Tino Chrupalla fordert erneut eine Abkehr von der Ukraine-Unterstützung. Er kritisiert die deutsche Außenpolitik, die seiner Ansicht nach auf einem endlosen Wirtschaftskrieg basiert, der keine Lösung für den Ukraine-Konflikt bringt und das Land weiter destabilisiert. Stattdessen plädiert er für diplomatische Verhandlungen und eine stärkere Berücksichtigung deutscher Interessen. Etliche Medien drehen am Rad, weil er den Krieg als von Russland gewonnen bezeichnet hat.
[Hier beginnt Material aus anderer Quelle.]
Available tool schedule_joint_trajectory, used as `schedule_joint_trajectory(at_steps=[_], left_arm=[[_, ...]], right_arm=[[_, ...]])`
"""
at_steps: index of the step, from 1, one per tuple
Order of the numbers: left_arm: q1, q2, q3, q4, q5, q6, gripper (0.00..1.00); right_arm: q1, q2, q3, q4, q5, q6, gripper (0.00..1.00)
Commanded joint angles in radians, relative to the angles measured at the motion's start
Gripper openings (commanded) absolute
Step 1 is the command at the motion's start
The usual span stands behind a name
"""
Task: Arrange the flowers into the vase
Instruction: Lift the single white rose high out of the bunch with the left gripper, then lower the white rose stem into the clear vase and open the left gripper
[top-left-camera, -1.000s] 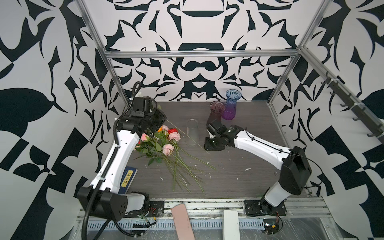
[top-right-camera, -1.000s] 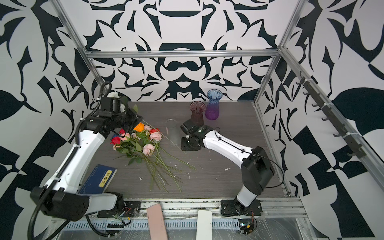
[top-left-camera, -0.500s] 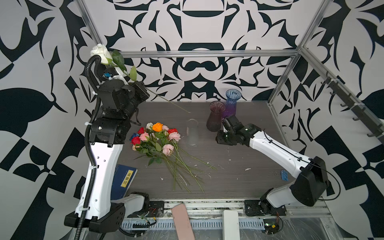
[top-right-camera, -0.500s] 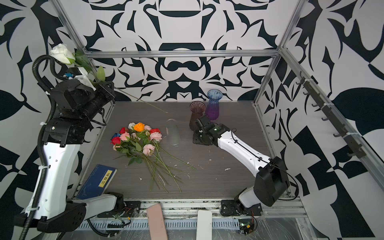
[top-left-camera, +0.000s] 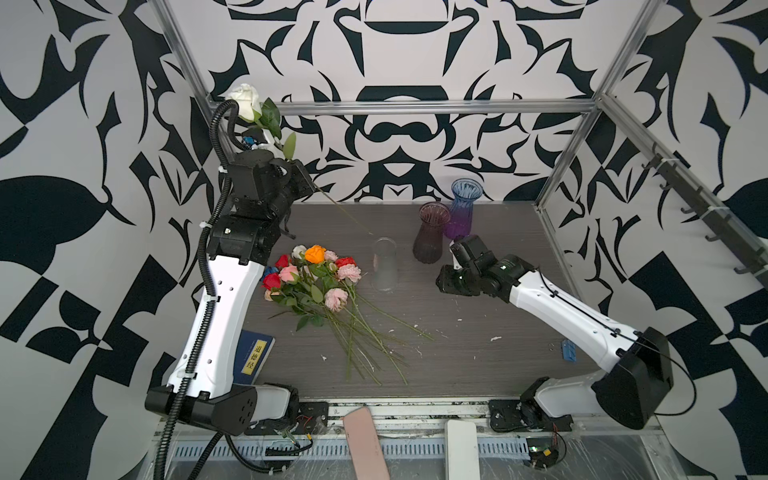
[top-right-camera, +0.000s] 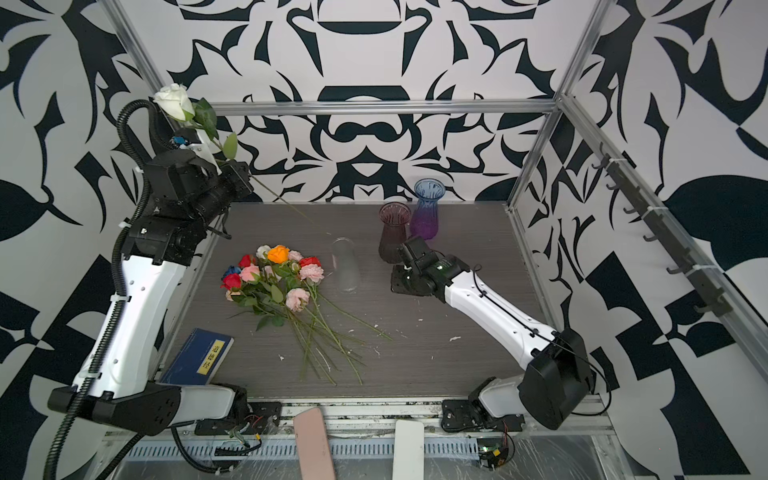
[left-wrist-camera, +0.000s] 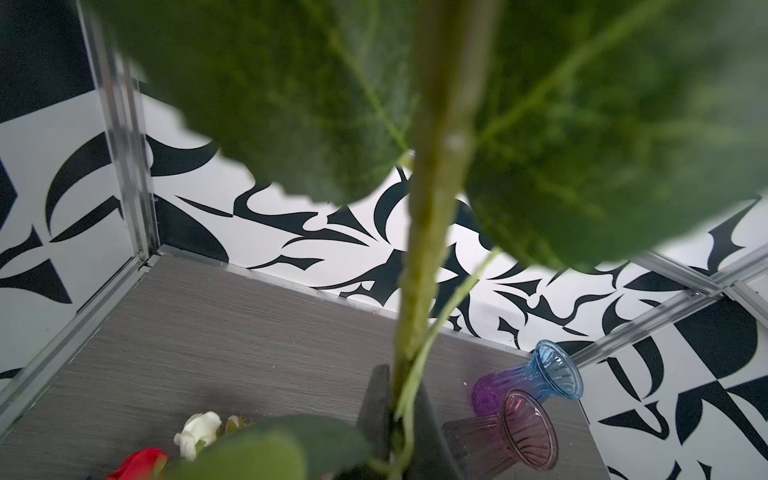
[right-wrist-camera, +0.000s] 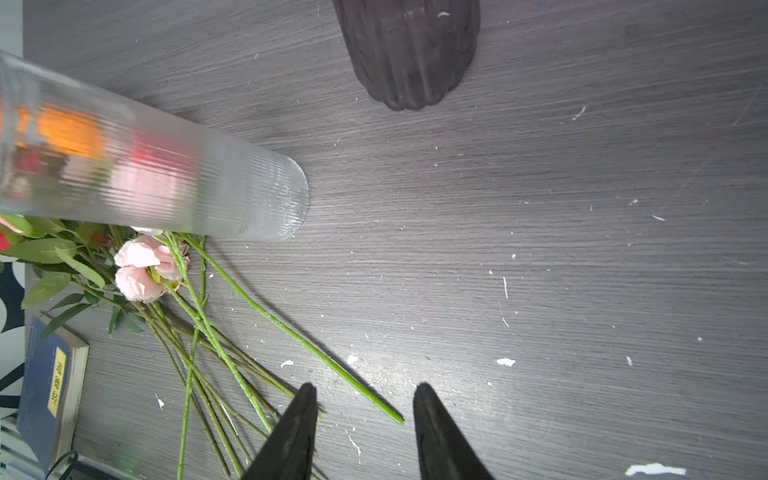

Chrupalla hat den Finger in der Wunde, auch wenn es niemand hören will. Da predigt die politische Klasse weiterhin ihre Heilsversprechen, während der Abgrund näher rückt. Wo sind die Erfolge? Wo ist der Sieg, den man uns versprochen hat? Stattdessen zahlen wir einen hohen Preis für das, was längst zu einem politischen Scherbenhaufen verkommen ist. Aber keiner will zugeben, dass der Tanz auf der Rasierklinge irgendwann zur Katastrophe führt. Chrupalla mag im Schatten von Alice Weidel stehen, aber darum ist das, was er sagt nicht falsch, sondern aus reinem Selbsterhaltungstrieb mehr als vernünftig.